Open sezna opened 1 year ago

sezna commented 1 year ago

This issue generally tracks the fact that applications that make heavy use of wider integers like https://github.com/sway-libs/amm are taking a long time to compile, have significant bytecode bloat, and are gas inefficient.

We are currently investing in optimizing bytecode size via IR optimization passes. A few more strategic optimization passes will hopefully get us some major benefits, but we can't solely rely on that. A couple of other methods were proposed:

  1. VM instructions for things like quad-add.
  2. Bespoke intrinsics (or VM ops, but more likely intrinsics) for common mathematical operations like (x * y) / z -- this is extremely common in AMMs or other smart contracts that calculate ratios.
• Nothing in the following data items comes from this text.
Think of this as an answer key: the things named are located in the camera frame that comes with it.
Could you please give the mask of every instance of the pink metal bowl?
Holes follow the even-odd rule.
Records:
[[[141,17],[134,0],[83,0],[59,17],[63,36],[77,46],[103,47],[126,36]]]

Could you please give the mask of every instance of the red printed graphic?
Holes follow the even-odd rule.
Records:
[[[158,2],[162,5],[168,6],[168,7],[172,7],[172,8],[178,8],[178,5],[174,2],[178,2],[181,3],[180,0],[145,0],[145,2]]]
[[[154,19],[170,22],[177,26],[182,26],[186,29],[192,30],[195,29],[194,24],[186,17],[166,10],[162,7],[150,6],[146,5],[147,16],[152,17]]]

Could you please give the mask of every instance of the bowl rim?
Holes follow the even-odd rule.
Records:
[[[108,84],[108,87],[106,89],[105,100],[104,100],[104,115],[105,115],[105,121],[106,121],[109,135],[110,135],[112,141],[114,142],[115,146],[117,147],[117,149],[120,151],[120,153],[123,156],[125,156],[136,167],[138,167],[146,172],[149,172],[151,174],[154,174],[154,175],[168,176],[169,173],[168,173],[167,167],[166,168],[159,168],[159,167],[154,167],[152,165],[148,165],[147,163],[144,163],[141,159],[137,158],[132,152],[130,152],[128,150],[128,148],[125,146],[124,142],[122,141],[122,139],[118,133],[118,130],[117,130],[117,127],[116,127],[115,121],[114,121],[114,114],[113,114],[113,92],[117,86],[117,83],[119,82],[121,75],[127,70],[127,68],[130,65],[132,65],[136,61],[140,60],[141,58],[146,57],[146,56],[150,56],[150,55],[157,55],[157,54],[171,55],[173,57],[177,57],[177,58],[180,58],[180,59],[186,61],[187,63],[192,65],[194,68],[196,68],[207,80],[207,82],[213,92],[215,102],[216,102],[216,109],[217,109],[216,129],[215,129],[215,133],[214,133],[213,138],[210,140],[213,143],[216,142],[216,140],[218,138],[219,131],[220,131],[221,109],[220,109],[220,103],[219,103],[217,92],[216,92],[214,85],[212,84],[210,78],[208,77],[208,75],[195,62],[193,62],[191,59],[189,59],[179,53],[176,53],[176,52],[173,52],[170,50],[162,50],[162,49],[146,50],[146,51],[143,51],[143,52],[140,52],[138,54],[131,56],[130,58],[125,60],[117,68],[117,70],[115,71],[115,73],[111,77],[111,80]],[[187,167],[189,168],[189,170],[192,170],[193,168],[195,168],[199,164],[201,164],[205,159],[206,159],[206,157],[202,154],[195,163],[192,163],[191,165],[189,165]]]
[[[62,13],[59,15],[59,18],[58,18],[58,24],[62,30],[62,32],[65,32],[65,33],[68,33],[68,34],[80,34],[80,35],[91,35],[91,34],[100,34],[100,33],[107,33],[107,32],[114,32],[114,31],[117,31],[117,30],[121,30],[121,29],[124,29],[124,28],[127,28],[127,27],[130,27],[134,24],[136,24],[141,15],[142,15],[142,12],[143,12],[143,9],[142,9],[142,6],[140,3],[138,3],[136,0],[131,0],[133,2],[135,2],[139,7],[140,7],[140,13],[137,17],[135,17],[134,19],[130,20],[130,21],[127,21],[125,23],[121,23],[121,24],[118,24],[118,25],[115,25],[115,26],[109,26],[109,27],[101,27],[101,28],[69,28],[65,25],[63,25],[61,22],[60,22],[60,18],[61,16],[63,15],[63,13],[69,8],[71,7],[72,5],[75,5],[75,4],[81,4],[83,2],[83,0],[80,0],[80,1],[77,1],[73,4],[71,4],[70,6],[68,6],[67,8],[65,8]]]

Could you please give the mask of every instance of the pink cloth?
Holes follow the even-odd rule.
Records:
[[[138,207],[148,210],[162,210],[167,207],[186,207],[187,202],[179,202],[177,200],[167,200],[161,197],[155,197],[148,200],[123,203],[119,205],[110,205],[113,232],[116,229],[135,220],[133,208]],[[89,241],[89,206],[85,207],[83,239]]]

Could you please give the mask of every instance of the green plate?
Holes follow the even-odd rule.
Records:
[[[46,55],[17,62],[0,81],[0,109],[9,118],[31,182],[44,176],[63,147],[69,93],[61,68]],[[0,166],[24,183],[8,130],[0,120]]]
In general, we would like adding VM operations to be our last resort, as the VM should remain as minimal as possible. Additionally, it is a bad precedent to simply add opcodes when we have issues generating efficient code.

The consensus was that we can start by adding compiler intrinsics for specific math operations like (x * y) / z and quad add. These can utilize the fact that the result will fit in a u64 while the components (x * y) might not, to generate more efficient code. If after this, plus more optimization passes, we are still unable to generate efficient code, we will revisit the possibility of more VM opcodes.

If this summary is correct, I'll make sub-issues for these intrinsics and tracking bytecode bloat, perhaps in the CI.